TASK ▸
Starting at the line below that contains "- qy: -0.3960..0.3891" and ending at the line that contains "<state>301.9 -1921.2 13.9", retype each line exactly as it stands, but omit the pictures.

##### EXCERPTED RECORDS #####

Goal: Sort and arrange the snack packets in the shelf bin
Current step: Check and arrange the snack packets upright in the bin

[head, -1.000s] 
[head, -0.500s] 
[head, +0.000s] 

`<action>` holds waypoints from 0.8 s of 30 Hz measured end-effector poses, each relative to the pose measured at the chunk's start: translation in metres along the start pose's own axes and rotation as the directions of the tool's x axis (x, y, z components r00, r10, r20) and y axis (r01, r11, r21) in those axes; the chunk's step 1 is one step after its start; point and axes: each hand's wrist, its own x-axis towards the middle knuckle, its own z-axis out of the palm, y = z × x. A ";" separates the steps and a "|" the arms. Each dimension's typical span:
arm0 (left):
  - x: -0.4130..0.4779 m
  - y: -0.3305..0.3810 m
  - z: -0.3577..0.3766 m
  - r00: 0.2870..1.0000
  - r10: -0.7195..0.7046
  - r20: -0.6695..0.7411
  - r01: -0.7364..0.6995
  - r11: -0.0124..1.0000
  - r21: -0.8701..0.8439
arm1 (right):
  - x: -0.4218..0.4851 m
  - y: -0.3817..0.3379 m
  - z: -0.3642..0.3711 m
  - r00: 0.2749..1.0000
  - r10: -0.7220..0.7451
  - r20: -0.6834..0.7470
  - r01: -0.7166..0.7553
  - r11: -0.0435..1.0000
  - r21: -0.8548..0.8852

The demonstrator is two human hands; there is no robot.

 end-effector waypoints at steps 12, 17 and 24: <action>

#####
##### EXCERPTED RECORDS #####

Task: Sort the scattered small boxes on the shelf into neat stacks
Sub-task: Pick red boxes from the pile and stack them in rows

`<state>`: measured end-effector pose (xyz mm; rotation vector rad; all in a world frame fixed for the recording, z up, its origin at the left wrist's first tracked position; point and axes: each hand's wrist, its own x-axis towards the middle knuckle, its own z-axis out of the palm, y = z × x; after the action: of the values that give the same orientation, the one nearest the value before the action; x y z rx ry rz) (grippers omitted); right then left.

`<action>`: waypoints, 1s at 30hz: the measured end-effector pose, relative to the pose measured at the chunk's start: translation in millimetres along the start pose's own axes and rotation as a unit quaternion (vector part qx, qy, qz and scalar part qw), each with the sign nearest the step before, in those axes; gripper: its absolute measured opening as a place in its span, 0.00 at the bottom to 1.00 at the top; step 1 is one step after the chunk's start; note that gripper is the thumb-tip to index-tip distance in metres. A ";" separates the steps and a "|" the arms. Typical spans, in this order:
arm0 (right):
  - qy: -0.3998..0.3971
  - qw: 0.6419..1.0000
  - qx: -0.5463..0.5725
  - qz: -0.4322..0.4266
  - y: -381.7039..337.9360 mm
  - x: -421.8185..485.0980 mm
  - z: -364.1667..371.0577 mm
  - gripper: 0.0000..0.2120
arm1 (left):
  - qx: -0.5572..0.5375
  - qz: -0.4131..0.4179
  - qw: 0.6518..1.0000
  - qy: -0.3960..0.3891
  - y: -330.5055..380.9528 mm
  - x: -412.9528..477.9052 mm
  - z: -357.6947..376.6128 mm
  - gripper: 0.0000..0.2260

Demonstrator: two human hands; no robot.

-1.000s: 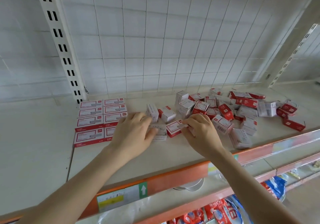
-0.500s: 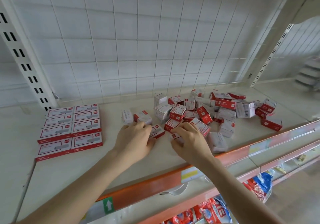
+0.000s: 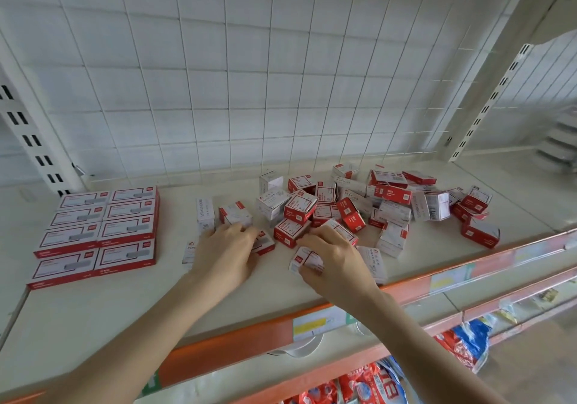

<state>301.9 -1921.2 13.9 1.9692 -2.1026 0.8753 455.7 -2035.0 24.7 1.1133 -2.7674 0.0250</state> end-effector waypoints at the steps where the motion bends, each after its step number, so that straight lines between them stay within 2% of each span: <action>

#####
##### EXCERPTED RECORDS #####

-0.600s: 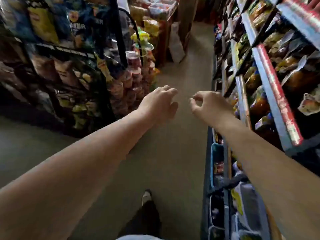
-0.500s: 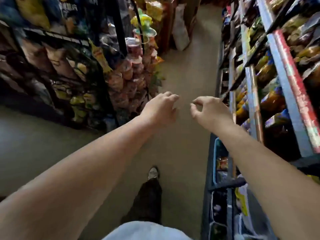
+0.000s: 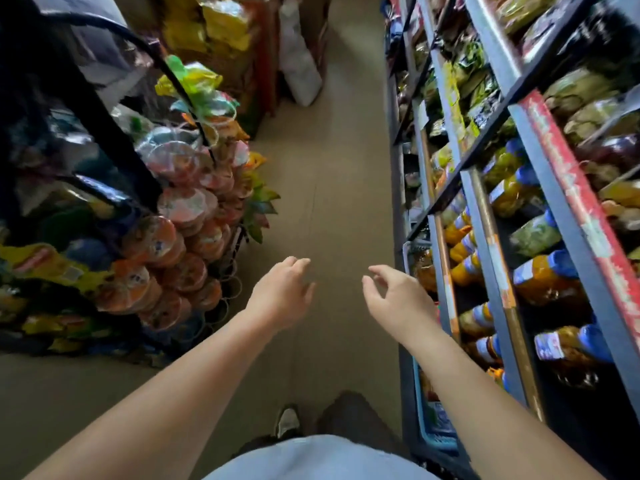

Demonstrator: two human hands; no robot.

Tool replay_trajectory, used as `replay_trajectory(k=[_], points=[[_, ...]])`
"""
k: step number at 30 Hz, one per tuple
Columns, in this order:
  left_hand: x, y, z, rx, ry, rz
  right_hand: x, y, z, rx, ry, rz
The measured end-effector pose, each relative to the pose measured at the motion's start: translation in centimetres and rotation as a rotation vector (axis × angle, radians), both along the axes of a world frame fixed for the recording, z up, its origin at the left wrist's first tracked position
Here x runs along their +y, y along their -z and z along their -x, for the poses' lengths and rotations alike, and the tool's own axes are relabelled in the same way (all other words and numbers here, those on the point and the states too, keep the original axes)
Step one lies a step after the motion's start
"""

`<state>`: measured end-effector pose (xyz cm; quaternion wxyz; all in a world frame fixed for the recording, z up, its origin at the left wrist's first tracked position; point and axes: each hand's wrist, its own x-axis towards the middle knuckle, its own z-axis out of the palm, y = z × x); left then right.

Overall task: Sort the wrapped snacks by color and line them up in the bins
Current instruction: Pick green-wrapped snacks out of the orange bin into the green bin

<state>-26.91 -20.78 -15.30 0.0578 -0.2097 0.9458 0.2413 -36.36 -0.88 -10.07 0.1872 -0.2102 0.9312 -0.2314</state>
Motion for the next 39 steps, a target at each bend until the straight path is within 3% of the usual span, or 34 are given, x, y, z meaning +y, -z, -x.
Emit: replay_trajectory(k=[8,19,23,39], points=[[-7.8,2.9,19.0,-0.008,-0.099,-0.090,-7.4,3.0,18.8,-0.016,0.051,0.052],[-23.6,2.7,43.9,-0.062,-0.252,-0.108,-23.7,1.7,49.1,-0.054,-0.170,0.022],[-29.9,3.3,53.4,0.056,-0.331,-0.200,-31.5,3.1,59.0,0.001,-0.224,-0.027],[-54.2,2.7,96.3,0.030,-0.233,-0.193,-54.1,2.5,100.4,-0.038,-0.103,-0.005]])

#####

TASK RESPONSE ▸
  - qy: -0.3960..0.3891
  - y: -330.5055..380.9528 mm
  - x: -412.9528..477.9052 mm
  - z: -357.6947..376.6128 mm
  - gripper: 0.0000..0.2260

Demonstrator: two human hands; no robot.

-1.000s: 
-0.500s: 
+0.000s: 

<state>301.9 -1921.2 13.9 1.9692 -2.1026 0.8753 455.7 -2035.0 24.7 1.1133 -2.7674 0.0250</state> end-effector waypoints at the steps where the motion bends, each after its step number, so that straight lines between them stay within 2% of each span: <action>

No more is needed for this exercise.